5. Prioritise getting a good night’s rest

Obtaining adequate sleep is essential for preserving optimal mental health. Those who slept more deeply at night had the lowest levels of anxiousness the next day. 

6. Meditate and practice mindfulness

Meditation's fundamental purpose is to achieve complete awareness of the present moment, which involves recognising all thoughts in a non-judgmental manner. This can lead to a sense of serenity and contentment by improving your ability to accept all thoughts and feelings consciously. Meditation has been shown to reduce stress and anxiety and is a key component of CBT.

30 minutes of daily meditation may relieve some anxiety symptoms and work as an antidepressant.

How to meditate

There are nine different styles of meditation:

  • mindfulness meditation
  • spiritual meditation
  • focused meditation
  • movement meditation
  • mantra meditation
  • transcendental meditation
  • progressive relaxation
  • loving-kindness meditation
  • visualisation meditation

7. Eat a balanced diet

Some people may experience mood changes due to low blood sugar levels, dehydration, or chemicals in processed meals such as artificial flavourings, artificial colouring, and preservatives. A high-sugar diet may also have an effect on temperament.

Check your eating habits if your anxiety intensifies after eating. Drink enough water, avoid processed foods, and eat a well-balanced diet high in complex carbs, fruits and vegetables, and lean meats.

8. Practice deep breathing

Anxiety is characterised by shallow, rapid breathing. It can cause a racing heart, dizziness or lightheadedness, and even a panic attack. Deep breathing techniques, which involve taking slow, even breaths, can help reestablish regular breathing patterns and reduce anxiety.

9. Try aromatherapy

Aromatherapy is a natural therapeutic technique that has been utilised for thousands of years by humans. Natural plant extracts and essential oils are used in the practice to enhance the health and well-being of the mind, body, and soul. Its purpose is to improve both physical and mental wellness.

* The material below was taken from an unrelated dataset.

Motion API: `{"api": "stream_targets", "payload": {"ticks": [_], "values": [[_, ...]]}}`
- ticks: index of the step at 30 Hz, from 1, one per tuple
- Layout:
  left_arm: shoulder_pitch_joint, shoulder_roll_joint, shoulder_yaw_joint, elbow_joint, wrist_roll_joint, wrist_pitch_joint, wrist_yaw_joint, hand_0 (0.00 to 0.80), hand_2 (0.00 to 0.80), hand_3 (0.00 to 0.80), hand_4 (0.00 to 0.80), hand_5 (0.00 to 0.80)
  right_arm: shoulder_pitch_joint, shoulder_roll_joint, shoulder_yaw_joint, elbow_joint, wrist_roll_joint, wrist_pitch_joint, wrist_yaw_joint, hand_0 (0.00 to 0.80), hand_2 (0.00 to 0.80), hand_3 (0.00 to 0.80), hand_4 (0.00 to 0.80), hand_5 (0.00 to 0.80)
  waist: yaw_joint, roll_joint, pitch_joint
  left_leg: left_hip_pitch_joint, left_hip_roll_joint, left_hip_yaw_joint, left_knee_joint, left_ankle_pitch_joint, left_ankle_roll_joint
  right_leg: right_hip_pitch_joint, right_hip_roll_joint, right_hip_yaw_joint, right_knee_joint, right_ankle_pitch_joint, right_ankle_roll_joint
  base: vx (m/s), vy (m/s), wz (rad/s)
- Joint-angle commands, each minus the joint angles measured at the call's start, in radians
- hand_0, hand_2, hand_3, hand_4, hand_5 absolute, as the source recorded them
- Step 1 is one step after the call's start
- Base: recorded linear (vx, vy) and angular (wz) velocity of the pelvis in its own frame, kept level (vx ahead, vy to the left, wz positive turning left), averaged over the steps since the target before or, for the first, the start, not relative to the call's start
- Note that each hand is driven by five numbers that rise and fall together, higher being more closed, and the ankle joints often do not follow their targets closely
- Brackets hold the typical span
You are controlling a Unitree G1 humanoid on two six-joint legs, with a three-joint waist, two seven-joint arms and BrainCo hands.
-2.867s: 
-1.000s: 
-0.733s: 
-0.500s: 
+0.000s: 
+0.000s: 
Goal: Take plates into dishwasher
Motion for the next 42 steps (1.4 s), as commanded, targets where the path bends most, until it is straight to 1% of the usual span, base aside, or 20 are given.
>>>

Natural plant extracts produce essential oils that may be breathed directly or added to a warm bath or diffuser. Aromatherapy is recommended for:

  • help you relax
  • help you sleep
  • boosts mood
  • lowers heart rate 
  • lower blood pressure

Some essential oils that are said to reduce anxiety include:

  • bergamot
  • lavender
  • clary sage
  • grapefruit
  • ylang ylang

10. Drink chamomile tea

A cup of chamomile tea is a popular home treatment for calming anxiety and promoting sleep. Chamomile has been shown to be a great ally against GAD. 


If you're feeling worried, the suggestions above may help. Remember that while home remedies might help relieve anxiety, they are not a substitute for professional care. Anxiety may necessitate treatment or prescription medication. Discuss your concerns with your doctor.